Go to the line containing "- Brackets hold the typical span" in the records below and print it and every following line exactly, on through the line containing "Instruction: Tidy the", then stop.
*** SOURCE MATERIAL Section Begins ***
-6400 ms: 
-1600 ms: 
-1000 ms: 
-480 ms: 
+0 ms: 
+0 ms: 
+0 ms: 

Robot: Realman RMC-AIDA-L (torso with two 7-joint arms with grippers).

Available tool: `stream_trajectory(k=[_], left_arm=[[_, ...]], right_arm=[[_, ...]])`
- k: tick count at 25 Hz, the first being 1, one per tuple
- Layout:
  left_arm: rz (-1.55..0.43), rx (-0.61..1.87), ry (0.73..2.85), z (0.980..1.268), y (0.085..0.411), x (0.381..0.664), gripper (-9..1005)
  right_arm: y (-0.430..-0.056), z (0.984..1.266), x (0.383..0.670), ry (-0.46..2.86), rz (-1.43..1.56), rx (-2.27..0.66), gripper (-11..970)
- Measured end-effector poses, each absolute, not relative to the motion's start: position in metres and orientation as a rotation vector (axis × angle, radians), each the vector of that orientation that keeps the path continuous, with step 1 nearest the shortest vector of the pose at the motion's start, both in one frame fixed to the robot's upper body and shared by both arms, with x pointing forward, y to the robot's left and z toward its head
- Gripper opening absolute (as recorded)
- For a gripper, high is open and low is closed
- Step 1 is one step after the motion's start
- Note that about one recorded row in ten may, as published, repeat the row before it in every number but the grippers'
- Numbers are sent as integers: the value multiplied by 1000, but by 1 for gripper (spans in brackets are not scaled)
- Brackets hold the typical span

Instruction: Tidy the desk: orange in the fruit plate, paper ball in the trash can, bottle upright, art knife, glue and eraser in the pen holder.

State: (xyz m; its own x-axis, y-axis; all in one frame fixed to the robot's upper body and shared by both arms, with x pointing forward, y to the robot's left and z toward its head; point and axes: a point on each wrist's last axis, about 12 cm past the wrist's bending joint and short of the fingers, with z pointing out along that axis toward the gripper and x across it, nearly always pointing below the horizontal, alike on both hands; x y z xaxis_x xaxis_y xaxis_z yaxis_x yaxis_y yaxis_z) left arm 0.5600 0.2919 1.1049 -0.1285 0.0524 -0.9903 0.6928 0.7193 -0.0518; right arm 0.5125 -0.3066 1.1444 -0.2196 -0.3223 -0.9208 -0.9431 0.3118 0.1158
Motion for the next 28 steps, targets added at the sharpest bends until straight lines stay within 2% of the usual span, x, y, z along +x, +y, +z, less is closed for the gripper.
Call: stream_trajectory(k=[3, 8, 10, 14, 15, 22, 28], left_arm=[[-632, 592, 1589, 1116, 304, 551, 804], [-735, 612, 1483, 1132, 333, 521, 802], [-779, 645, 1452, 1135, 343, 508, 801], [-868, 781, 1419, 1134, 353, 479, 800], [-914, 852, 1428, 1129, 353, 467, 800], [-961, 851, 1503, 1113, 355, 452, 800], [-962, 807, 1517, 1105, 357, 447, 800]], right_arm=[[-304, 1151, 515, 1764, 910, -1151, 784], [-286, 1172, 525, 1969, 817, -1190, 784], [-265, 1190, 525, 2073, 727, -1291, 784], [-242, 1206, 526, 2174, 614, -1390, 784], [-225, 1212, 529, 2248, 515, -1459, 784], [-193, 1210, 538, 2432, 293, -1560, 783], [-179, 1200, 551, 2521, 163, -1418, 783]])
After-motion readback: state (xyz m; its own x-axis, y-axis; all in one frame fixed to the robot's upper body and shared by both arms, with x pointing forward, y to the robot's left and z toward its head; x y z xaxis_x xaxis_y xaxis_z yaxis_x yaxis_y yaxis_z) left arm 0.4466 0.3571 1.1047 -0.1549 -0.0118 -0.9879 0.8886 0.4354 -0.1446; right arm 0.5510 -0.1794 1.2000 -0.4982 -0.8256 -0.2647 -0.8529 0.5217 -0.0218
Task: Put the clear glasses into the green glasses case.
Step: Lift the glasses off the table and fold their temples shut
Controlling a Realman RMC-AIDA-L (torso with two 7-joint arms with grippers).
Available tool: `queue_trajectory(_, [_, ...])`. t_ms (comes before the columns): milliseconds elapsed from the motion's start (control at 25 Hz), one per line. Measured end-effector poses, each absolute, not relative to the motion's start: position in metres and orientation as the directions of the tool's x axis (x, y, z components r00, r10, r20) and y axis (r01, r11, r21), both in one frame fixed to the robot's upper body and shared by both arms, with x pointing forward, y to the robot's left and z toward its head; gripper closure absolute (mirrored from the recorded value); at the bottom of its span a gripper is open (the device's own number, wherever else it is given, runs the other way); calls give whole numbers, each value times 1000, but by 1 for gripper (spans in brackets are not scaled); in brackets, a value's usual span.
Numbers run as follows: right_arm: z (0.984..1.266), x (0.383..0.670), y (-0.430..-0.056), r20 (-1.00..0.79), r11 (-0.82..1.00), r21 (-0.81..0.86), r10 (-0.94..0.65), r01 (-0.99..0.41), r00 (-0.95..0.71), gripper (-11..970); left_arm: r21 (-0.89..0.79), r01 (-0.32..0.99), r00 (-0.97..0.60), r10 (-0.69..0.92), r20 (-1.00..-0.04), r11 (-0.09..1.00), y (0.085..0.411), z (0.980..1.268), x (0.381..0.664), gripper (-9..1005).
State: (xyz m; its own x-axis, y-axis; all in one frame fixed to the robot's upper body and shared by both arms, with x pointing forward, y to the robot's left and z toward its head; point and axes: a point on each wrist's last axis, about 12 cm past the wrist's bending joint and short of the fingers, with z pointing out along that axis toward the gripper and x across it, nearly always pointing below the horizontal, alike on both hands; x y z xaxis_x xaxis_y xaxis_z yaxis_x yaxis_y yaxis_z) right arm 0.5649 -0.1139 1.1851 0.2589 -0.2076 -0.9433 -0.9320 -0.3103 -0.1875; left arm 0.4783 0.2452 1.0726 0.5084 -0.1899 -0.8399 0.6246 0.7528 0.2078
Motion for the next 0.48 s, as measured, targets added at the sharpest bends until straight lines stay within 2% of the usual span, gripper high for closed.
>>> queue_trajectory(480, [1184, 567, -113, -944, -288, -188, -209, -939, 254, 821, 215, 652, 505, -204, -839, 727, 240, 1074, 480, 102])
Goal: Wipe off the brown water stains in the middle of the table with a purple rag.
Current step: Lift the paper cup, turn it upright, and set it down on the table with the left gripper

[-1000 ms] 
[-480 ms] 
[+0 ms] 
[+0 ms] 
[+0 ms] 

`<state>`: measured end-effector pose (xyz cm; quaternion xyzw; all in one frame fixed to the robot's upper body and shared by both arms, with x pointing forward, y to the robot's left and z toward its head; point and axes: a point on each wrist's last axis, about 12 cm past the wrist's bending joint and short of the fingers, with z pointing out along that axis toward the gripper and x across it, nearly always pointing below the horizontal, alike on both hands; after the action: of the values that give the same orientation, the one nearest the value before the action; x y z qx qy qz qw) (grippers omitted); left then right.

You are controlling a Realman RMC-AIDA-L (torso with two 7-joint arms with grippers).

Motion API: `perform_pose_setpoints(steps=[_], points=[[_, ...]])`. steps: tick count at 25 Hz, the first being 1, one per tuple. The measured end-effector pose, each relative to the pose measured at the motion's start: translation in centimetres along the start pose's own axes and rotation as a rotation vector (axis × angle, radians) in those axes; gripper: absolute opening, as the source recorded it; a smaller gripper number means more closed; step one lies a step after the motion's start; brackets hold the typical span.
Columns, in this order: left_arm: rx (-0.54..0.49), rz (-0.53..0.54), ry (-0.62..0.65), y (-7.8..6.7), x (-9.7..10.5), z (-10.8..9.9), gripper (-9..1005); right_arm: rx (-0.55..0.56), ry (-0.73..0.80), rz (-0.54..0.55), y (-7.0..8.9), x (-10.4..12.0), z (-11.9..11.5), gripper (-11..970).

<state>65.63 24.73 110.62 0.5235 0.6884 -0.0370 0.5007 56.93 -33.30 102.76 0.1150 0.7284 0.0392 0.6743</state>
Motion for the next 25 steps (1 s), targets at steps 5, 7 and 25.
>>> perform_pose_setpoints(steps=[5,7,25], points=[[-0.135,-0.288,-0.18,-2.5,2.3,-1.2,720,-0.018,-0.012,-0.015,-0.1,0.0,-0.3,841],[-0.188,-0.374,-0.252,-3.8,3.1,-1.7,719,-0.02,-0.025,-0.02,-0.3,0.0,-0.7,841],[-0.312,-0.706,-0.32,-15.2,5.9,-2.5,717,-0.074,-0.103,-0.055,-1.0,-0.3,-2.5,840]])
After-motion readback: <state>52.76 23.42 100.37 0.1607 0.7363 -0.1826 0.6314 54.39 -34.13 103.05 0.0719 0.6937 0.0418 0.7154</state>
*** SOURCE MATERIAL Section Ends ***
(EXERCISE OUTPUT)
- Brackets hold the typical span

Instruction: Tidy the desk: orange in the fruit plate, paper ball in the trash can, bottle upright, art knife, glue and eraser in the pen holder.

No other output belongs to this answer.